• RECORDS:
*-*-*

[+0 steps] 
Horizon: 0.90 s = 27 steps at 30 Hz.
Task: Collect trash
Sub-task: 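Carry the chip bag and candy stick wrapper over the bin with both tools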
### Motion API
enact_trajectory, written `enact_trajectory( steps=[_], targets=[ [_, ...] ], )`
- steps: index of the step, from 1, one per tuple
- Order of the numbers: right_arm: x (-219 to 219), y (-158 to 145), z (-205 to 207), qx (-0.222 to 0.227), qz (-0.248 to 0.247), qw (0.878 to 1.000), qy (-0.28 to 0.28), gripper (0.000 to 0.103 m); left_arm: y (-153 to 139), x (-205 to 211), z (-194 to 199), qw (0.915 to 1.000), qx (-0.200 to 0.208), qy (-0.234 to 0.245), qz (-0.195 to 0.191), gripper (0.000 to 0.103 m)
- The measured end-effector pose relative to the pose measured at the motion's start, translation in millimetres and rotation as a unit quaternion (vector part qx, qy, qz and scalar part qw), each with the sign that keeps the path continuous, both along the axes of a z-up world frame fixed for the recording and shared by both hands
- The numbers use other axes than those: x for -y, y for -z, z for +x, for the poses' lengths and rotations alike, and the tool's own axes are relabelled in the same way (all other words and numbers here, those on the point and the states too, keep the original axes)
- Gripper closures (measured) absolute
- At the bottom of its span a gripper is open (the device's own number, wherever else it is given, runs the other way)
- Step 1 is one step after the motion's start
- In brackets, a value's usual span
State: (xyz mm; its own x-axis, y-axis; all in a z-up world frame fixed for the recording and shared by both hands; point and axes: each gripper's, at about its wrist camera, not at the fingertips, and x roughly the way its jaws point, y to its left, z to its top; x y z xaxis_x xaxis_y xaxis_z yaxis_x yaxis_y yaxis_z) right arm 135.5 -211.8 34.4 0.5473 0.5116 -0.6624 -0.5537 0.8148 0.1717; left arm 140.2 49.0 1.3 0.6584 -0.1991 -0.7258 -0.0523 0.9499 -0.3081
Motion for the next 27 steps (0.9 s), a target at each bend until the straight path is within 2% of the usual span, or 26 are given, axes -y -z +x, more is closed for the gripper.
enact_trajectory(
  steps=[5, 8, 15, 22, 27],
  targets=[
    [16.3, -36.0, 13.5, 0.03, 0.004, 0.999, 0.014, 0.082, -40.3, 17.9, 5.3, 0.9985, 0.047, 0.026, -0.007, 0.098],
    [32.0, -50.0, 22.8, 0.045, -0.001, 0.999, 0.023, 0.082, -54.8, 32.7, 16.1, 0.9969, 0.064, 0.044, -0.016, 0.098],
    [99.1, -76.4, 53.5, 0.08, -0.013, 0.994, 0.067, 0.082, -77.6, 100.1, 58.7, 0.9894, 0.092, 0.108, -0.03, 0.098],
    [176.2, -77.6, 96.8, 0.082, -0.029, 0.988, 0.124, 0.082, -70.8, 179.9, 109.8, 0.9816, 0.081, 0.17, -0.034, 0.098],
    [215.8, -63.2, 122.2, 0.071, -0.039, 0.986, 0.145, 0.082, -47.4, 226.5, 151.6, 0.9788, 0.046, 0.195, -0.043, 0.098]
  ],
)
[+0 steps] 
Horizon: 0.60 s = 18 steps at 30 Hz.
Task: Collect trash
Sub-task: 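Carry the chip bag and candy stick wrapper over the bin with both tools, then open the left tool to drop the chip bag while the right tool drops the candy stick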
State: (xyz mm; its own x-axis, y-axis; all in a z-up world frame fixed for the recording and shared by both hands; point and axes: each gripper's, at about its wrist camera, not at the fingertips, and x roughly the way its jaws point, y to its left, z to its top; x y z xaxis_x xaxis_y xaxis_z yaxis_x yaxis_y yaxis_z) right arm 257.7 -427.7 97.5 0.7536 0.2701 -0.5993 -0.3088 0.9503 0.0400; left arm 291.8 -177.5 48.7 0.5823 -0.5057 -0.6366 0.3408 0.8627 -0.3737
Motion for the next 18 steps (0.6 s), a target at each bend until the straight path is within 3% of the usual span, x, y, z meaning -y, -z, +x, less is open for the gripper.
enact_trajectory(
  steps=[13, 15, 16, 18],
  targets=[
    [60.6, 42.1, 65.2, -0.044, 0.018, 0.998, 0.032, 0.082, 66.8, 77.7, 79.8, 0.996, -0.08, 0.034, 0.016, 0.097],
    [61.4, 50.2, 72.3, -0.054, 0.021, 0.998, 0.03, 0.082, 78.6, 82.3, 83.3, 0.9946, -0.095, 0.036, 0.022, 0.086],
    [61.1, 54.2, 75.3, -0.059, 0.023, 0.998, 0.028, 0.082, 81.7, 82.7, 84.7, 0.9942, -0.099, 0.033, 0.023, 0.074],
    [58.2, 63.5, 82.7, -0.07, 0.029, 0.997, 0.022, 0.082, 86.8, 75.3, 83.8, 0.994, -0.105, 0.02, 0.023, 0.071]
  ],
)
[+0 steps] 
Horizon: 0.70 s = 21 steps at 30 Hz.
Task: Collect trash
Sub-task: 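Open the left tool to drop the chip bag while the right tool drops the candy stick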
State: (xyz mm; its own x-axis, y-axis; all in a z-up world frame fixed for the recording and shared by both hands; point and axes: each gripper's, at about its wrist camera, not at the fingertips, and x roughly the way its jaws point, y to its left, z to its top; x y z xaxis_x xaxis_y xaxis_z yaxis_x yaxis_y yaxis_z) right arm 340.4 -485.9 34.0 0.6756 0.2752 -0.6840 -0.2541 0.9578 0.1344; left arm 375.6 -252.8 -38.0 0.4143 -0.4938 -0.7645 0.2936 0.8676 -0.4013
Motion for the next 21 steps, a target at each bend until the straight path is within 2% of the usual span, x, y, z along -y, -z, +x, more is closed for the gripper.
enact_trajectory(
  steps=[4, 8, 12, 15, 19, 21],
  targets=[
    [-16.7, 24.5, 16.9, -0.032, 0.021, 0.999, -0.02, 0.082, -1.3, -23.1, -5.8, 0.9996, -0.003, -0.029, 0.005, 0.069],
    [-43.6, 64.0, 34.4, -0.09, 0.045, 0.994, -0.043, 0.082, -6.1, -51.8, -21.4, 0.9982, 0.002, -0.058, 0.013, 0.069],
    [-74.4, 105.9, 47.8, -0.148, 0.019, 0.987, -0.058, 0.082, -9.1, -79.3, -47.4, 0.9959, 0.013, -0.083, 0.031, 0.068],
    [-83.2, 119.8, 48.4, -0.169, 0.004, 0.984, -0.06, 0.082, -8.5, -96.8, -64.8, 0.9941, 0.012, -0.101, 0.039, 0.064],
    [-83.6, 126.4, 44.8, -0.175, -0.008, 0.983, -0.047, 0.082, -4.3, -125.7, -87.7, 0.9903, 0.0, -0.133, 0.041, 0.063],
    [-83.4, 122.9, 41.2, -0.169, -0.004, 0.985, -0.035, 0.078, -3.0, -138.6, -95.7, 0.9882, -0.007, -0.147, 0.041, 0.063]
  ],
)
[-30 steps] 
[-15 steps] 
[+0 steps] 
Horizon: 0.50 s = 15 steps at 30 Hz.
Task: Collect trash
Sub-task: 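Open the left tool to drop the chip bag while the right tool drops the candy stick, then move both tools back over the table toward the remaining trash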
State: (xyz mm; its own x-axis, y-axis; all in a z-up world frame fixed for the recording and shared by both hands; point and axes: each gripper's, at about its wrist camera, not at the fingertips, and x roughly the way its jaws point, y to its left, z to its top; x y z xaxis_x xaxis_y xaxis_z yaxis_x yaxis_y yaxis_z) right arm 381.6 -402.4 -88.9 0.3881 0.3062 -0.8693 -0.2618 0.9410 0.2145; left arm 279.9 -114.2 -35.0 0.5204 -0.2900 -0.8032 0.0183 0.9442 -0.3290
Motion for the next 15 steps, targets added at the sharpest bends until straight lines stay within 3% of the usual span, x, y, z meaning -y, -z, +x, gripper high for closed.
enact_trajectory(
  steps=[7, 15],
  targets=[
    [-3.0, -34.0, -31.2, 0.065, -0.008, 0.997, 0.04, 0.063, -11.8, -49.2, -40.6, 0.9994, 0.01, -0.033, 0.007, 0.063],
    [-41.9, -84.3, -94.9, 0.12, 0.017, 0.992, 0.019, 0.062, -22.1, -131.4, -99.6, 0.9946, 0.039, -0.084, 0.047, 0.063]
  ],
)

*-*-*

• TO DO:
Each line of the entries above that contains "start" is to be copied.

• SOLUTION TO THIS TASK:
- The measured end-effector pose relative to the pose measured at the motion's start, translation in millimetres and rotation as a unit quaternion (vector part qx, qy, qz and scalar part qw), each with the sign that keeps the path continuous, both along the axes of a z-up world frame fixed for the recording and shared by both hands
- Step 1 is one step after the motion's start

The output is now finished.